» **Assigned task**
From the entries below, reproduce exactly the line containing "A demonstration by", the line containing "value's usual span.", and every line in between, with nothing added.

» **Data provided**
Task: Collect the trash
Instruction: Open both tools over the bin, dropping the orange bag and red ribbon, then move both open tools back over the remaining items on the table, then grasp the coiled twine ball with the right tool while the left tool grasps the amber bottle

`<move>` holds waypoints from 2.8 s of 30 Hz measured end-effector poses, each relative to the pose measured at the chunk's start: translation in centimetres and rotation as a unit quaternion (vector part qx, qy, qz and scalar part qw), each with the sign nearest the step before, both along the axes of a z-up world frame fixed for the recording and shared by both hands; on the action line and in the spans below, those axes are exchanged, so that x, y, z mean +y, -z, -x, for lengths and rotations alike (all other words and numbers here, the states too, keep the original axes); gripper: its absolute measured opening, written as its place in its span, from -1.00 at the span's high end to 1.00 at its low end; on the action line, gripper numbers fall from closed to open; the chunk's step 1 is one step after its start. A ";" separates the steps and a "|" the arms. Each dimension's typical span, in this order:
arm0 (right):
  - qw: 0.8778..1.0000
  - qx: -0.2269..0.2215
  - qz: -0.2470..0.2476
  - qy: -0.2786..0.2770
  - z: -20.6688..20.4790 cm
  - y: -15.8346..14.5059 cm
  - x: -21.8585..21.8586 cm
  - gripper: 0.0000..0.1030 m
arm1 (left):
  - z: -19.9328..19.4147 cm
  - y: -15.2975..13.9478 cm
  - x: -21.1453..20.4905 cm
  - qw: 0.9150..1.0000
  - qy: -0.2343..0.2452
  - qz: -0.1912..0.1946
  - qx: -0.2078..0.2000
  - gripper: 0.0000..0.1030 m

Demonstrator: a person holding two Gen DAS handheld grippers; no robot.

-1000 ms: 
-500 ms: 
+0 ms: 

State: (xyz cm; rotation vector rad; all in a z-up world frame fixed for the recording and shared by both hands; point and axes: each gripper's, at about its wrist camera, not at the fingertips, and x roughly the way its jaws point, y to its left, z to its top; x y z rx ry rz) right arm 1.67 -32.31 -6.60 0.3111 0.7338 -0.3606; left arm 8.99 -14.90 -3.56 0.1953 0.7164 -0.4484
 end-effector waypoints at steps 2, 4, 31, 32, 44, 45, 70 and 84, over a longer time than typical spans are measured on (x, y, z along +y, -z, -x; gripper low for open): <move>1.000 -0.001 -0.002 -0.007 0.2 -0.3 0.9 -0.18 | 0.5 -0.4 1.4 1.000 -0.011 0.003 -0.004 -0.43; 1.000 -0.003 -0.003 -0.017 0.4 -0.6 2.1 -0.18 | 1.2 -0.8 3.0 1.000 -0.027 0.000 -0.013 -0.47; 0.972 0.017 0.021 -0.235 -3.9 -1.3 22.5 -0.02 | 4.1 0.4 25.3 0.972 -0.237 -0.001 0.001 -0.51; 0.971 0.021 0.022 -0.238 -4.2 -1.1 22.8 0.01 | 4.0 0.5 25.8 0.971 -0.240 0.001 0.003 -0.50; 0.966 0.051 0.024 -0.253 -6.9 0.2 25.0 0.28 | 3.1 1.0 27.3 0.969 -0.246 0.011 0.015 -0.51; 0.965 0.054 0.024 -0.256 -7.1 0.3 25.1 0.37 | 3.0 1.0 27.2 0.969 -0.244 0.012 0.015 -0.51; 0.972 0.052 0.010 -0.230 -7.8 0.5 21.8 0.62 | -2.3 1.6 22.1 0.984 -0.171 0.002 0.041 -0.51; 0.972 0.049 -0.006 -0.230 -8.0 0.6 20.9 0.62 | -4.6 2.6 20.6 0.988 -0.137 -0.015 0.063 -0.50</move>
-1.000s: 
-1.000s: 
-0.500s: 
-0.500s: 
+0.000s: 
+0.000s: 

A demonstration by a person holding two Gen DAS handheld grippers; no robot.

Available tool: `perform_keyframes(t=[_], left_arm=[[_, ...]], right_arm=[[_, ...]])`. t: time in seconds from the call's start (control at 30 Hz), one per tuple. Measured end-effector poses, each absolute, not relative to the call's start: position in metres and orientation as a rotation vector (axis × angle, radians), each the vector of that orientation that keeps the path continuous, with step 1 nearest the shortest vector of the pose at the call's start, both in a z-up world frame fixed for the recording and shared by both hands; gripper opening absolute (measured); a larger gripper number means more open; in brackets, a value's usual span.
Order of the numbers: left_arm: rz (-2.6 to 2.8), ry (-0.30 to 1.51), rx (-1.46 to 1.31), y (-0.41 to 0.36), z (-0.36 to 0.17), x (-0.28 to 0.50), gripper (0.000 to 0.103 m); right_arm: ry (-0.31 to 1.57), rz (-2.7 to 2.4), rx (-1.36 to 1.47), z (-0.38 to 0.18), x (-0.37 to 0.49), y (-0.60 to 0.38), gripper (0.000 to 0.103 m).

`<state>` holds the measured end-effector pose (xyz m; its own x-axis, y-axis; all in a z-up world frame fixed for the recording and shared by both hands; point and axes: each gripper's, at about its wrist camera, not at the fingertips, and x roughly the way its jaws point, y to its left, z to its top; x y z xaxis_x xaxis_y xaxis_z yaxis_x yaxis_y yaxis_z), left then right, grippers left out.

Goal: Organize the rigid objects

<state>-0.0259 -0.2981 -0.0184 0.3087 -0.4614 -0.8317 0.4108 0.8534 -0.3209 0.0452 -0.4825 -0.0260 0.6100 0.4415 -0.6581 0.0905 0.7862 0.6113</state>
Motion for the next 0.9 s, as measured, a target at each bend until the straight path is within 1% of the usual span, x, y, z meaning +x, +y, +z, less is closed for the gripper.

» **Response box**
A demonstration by a person holding two Gen DAS handheld grippers; no robot.

Available tool: `perform_keyframes(t=[_], left_arm=[[_, ...]], right_arm=[[_, ...]])`. t: time in seconds from the call's start (control at 30 Hz), one per tuple. Measured end-effector poses, each absolute, not relative to the call's start: position in metres and orientation as a rotation vector (axis × angle, radians), each the vector of that orientation that keeps the path continuous, with step 1 nearest the shortest vector of the pose at the call's start, both in a z-up world frame fixed for the recording and shared by both hands; gripper opening absolute (measured); a larger gripper number means more open; in brackets, a value's usual span.

This exercise requires no additional answer.